In his remarkable comeback this year, Brian Baker has already recorded two top-20 scalps, along with seven other victories against players in the top 100. In the same span of six months, he’s also lost to a player barely inside the top 400, and suffered another six defeats against guys outside the top 100.
This is inconsistency of historic magnitude. The list of players he’s beaten may actually be more impressive than the list of those who have beaten him! Adding to the confusion, we don’t have any other recent results from him. We can’t just wave our hands and point to his 2011 performance level as an accurate indicator of his current level.
One measurement of player ability, the ATP ranking system, places him at #78, a number that seems just as ridiculous when he’s beating Philipp Kohlschreiber at a Masters event as when he’s losing to Maxime Authom at a challenger. But overall, the ATP estimate doesn’t seem too far-fetched. It’s certainly better than what jrank (my rating system) spits out. That algorithm doesn’t know what to do with such a limited track record, so it places him far outside the top 100.
We can do better. As we’ll see, Baker’s results suggest he belongs on the cusp of the top 50.
Uniquely limited results
Imagine a completely unknown player is given a wild card into a major event. We don’t know where he came from or who he might have beaten in the past. He’s a completely blank slate. If we wanted to estimate his ability level, we would have to wait until we got some results.
If that player won an opening-round match against the 17th-best player in the world, our best guess would be that he is better than #17, but we wouldn’t know how much. If he lost that opening round match, we would assume he is worse than #17. We might use statistics from that match to estimate how much better or worse than #17.
As our unknown kept playing more matches, we would update our estimate, using additional data as it came in.

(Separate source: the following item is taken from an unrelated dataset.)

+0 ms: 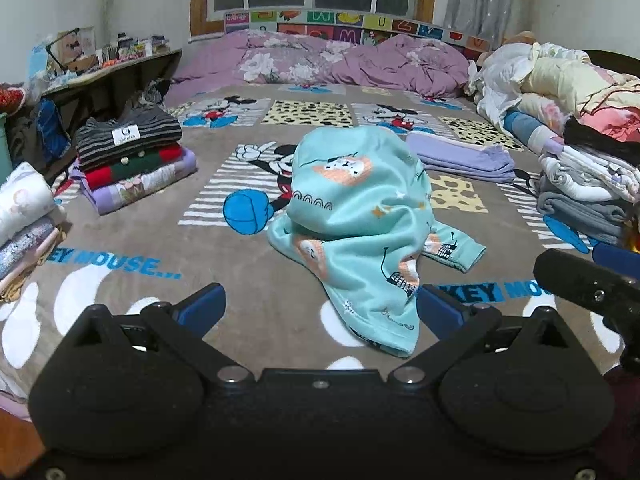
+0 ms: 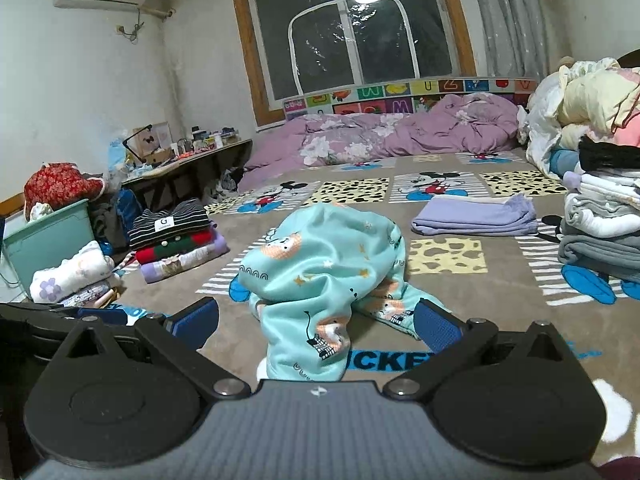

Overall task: Fold clothes
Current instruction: 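Lower both grippers onto the teal top's shoulder edges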

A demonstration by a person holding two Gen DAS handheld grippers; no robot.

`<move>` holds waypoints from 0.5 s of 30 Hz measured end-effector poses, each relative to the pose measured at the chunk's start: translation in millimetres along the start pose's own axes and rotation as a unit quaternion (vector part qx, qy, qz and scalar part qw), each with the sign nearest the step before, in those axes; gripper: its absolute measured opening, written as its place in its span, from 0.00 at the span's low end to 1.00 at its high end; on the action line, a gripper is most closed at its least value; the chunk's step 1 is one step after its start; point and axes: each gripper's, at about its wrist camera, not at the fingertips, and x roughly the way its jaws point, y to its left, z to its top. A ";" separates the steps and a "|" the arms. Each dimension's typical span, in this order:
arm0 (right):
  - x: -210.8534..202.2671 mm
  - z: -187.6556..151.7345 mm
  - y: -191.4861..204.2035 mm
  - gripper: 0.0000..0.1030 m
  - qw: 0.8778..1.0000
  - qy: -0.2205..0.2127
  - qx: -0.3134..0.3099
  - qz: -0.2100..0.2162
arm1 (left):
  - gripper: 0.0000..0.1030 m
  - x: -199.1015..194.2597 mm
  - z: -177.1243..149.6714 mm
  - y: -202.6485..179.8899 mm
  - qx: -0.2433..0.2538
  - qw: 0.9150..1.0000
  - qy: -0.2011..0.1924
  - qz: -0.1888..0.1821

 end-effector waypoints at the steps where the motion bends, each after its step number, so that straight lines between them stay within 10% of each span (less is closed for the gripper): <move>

(You might protest that in the early going, we should regress our estimate to the mean, since if some random guy came out of nowhere, he probably isn’t one of the 16 best tennis players in the world–there was a reason he was nowhere. And, in such a real-world scenario, you would be right. But such a case, what is the mean? If a baseball player is called up from Triple-A, an intelligent observer, such as a scout or team executive, considers him at least marginally MLB-level, so we would regress our estimate to the level of marginal MLB players. But if a player receives a wild card into a tennis tournament, what do we know?)

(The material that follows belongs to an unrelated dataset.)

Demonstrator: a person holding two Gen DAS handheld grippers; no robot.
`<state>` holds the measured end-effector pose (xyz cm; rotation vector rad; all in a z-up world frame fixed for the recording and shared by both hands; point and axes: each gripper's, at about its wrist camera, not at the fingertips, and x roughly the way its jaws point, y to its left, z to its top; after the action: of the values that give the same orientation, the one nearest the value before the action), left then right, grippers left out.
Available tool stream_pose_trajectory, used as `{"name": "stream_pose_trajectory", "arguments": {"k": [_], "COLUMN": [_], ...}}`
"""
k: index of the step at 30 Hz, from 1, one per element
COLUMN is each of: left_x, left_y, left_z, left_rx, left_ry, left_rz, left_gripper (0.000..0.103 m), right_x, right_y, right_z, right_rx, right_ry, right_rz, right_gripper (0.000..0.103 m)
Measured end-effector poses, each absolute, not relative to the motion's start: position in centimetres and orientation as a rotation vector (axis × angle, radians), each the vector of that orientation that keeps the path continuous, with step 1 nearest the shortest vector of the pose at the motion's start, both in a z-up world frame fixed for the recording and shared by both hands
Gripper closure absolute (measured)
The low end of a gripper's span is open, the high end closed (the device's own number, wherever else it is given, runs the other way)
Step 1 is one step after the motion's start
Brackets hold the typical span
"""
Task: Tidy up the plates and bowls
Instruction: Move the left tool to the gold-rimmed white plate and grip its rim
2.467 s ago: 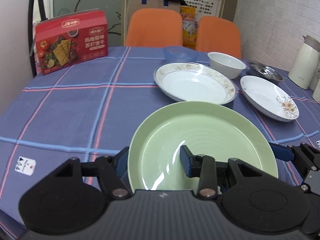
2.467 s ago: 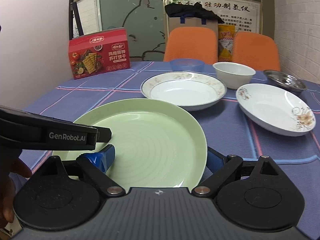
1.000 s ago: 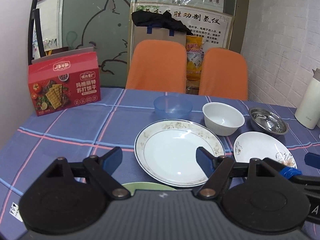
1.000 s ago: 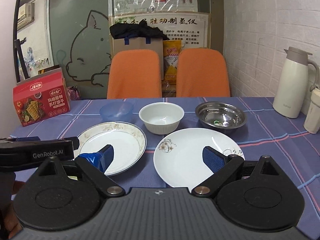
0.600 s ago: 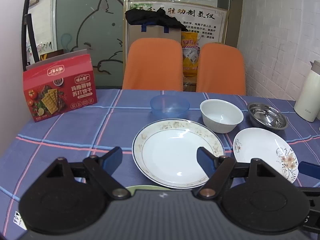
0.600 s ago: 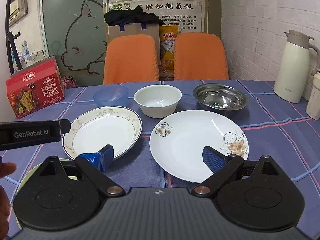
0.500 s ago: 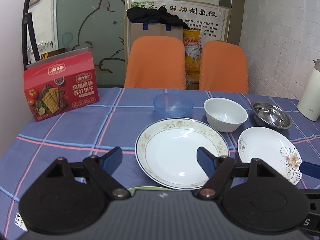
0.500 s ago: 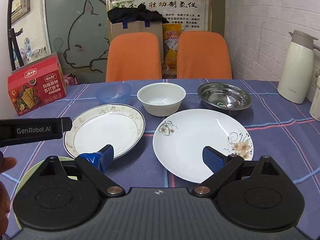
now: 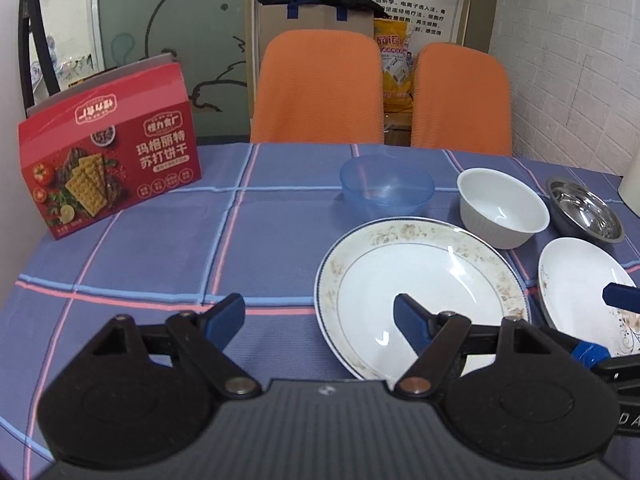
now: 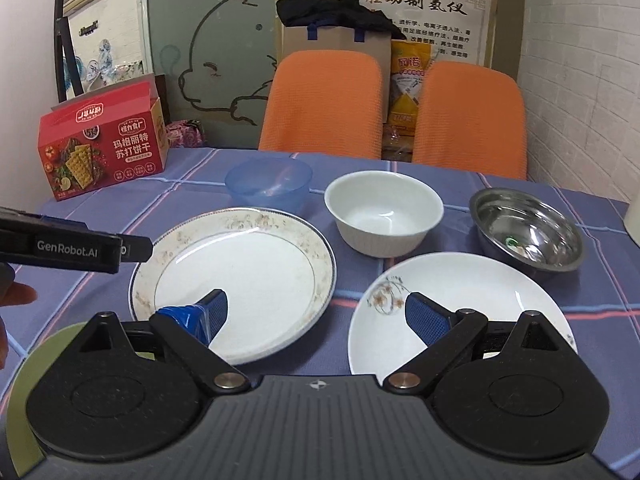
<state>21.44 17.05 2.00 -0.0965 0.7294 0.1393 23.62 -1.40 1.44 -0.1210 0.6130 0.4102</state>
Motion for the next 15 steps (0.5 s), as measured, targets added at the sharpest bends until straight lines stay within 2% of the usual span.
{"name": "stream_pose_trajectory", "arguments": {"k": [8,15], "left_x": [23.2,24.2], "left_y": [19.9,21.1], "left_z": [0.8,-0.2], "left_rx": [-0.14,-0.164], "left_ry": [0.757,0.781], "left_rz": [0.184,0.174], "left_gripper": [0.027,0.027], "right_x": [29.3,30.2], "right_y": [0.4,2.4], "right_z": [-0.6,-2.3], "right_rx": [-0.149,-0.143], "right_ry": [0.705,0.795], "right_rz": [0.455,0.525], "right_gripper": [0.02,0.02]}}
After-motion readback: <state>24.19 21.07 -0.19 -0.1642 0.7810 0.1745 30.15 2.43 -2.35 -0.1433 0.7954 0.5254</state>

Few tennis players in history have come closer to this unknown than Brian Baker. Sure, everyone has to start somewhere, but usually “somewhere” is a long string of futures tournaments, followed by an even longer string of challengers. By the time a player bags his first top-20 scalp, we have lots and lots of data to work with.
When other players were racking up several dozen matches every year, Brian Baker was rehabbing injuries and coaching college tennis. We can only judge him based on a small number of recent results. And those results are particularly contradictory.
Working backward
Intuitively, it’s tough to accept that a single player has beaten a bunch of good players and lost to several weaker ones. No matter how good that guy is, such a set of outcomes is unlikely.
But how unlikely? That question is the key to estimating Baker’s current level.
Rather than assuming Baker is playing at a certain level (like that of #78) and scratching our heads at his inconsistency, we can work backwards–take his results and determine the likelihood that he is playing at various levels.
For instance, we could assume that Baker is #5 in the world. If so, some of his results would be very predictable (like the two wins against Blake Strode) and others would be particularly jarring. We could go further and calculate the probability that the #5 player in the world would amass Baker’s specific match record. Those odds, of course, are vanishingly small.
If you repeat the process for every possible ranking, you get a probability that #5, or #12, or #77 would win the matches Baker has won and lose the matches he has lost. One of those probabilities will be higher than the others, and that’s our best guess of how highly we should regard the American.
(If you’re interested in methodology, click “Continue Reading” below.)
Using this method, we discover that Baker has played at the level of someone with about 820 ATP ranking points, putting him around #54, in a tight pack with Grigor Dimitrov, Gilles Muller, Alejandro Falla, and Lukas Lacko. With every match he plays, we can continue to fine-tune our estimate.
There are many factors we need to ignore to do an analysis like this, largely because of the limited data that led us to the topic in the first place. Many of Baker’s worst results have come on hard courts; perhaps he will prove over a longer period to be stronger on clay and grass. If his ability level has changed over the last six months, as seems very likely, this approach fails to take it into consideration.
But because of the unique nature of Baker’s comeback, which makes it difficult to assume anything about his ability level–this approach allows us to a make a reasonably good guess. And with such a strange mix of great wins and rough losses, a good guess is all we can hope for.
Methodology
For this post, I tried to keep things as simple as possible. To estimate the skill of each of Baker’s opponents, I used ATP ranking points from the week of their match. To calculate the probability of winning a match, I used a variation the simple formula a/(a+b), where a is one player’s ranking points and b is the opponent’s. (I add a bit of accuracy by raising a and b to the power 1.1.)
To determine the most likely ranking point total for Baker, I tested every possible ranking point total to calculate the probability that such a player ended up with Baker’s results. These resulting odds are tiny, being the probability that a player wins and loses a specific sequence of 34 matches. Nonetheless, one ranking point total is more likely than the others, and that’s the result.
The 34 matches cover all of Baker’s 2012 ATP, ATP qualifying, and Challenger matches, including his first-round win over Kohlschreiber on Monday.
WOW – this is really good work. Good thing it’s not this time consuming for players with a longer history of results at this level. However, it suggests what might be done for other levels of the game, college, junior, where players are constantly switching into new age groups, starting over, if you will.
Rick